One of my students, who has taken both creative and literature courses from me, asked me recently whether I thought of myself as primarily a literary scholar or primarily a poet--and, as a corollary question whether I thought it was more difficult to write poetry or scholarly essays.
The question alerted me--or reminded me--that creative writing and literary criticism are perceived as somehow at odds within academia. Certainly when I was completing first creative and then critical graduate degrees in the 1990s there was no small amount of hostility between writerly-types and literary scholars (who seemed to think of one another as dilettantes and pedants, respectively). Marjorie Perloff touched on this subject in the MLA Newsletter in Spring 2006, where she defended the inclusion of creative programs in academic departments; the fact that she felt she needed to write such a defense indicates that the mutual unease persists. In my own department, some literary faculty exhibit a bit of snobbery toward the creative writers, the implication being (I think) that they're (er,.... we're) not doing REAL work, but are rather sitting down in a field somewhere communing with the Muse. (The fact that I began that phrase there by separating myself from "them" indicates that I myself harbor some of that prejudice, or at least don't want to be tarnished by it. Let's face it: my pseudonym here ain't "poetry girl.")

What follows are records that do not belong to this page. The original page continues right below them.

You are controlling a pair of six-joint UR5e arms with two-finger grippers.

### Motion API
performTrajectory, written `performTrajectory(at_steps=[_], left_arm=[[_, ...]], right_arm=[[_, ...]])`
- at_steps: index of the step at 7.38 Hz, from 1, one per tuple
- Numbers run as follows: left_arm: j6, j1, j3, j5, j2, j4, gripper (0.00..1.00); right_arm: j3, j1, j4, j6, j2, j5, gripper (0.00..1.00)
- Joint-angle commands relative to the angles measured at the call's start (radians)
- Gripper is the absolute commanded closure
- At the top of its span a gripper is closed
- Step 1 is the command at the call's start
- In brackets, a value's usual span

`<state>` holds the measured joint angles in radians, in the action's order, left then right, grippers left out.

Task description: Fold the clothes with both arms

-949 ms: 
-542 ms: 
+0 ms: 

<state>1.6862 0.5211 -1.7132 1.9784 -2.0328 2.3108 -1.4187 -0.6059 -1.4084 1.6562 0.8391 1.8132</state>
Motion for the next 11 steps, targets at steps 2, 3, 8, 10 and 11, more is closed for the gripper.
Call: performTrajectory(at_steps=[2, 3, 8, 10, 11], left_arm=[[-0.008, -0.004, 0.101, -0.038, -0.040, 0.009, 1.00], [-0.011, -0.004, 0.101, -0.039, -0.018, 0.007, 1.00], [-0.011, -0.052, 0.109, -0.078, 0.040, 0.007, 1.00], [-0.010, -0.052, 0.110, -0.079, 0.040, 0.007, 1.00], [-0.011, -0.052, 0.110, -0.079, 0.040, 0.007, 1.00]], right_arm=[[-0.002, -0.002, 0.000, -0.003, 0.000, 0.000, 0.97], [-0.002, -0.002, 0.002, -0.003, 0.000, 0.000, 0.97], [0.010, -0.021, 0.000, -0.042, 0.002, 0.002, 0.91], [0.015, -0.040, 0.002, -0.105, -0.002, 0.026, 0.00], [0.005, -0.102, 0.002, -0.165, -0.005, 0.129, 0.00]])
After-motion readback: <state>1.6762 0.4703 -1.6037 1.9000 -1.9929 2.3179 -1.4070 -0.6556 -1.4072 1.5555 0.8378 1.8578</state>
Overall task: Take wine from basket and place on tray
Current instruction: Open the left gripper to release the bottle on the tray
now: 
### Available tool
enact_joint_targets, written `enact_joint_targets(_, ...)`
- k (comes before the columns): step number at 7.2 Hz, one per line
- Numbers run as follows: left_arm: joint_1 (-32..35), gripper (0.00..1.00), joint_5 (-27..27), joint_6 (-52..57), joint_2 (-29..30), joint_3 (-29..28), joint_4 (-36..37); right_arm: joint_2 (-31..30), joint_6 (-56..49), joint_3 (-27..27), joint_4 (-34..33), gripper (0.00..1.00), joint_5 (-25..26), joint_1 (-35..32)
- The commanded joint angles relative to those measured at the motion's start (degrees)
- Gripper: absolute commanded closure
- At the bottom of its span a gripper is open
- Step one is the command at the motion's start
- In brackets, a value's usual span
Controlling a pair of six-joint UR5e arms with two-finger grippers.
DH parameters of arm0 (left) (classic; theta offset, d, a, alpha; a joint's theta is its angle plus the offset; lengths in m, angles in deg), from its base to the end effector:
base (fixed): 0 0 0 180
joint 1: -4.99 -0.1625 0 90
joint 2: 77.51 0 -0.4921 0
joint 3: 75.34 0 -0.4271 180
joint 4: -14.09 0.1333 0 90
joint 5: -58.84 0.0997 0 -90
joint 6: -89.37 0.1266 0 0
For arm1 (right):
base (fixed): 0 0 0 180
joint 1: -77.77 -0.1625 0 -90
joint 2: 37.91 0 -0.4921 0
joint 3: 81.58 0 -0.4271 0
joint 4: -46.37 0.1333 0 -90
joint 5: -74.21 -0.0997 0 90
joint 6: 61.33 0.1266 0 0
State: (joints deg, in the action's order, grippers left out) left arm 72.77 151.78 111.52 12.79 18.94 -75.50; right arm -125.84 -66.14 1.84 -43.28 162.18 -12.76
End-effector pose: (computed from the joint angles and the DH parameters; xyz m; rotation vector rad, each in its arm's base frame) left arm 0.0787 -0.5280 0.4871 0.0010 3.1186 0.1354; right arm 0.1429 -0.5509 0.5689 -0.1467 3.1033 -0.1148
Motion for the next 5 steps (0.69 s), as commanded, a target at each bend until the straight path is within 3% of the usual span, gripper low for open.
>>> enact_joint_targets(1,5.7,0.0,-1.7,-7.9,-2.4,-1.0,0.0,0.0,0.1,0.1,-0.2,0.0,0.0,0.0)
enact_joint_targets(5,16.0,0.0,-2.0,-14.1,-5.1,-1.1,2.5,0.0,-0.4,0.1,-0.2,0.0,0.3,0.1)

It's always seemed a strange and artificial division to me. I never check my poetic sensibilities at the door when I embark upon scholarly work, nor abandon my analytical and critical faculties when I sit down to creative work. Critical work and poetry represent to me the same activity expressed in two formally different modes, and the interests that fuel my research also manifest themselves in my creative work. I happen to experience the world in lines, and that certainly influences the way my attention bears upon the scholarly stuff, but I'm also deeply interested in questions that arise out of cultural and religious studies approaches to texts, gender studies, New Criticism, New Historicism, Deconstruction, etc., etc....and these concerns absolutely influence the poems I produce.
I've just given my senior research seminar, whose scholarly focus is the development of the devotional lyric from antiquity onward, an assignment to write a devotional lyric. The poem they write has to be accompanied by an essay explaining why what they've written is a devotional lyric, according to the terms of the course so far. My guess is that writing a devotional lyric will teach them heaps and heaps about this major subgenre of lyric poetry--perhaps more than talking about it all day will (though we do that too). We'll see. I have to say, I'm really, really excited to see the results.
And for the record: writing a poem is, for me, WAY more difficult than writing a scholarly essay.
Portrait of Clara (as a chemist)
3 weeks ago
1 comment:
I was surprised, at the end, that you so clearly identified poetry as the more difficult composition. I expected you to hedge, to say something to the effect that each form of writing has its own challenges etc... it's interesting to me that the choice is so clear for you. But then, I've never written poetry.
I am interested, however, in the ways in which the ideals of scholarly language often exclude attention to form. In history, this quite likely is a stronger drive than in literature: there's a value placed upon "pure" exposition and a devaluing, in many cases, of literary tropes like metaphor or alliteration (both of which I like and use). As a result, I find many historical monographs dreadfully dry -- I cannot understand this opposition at all.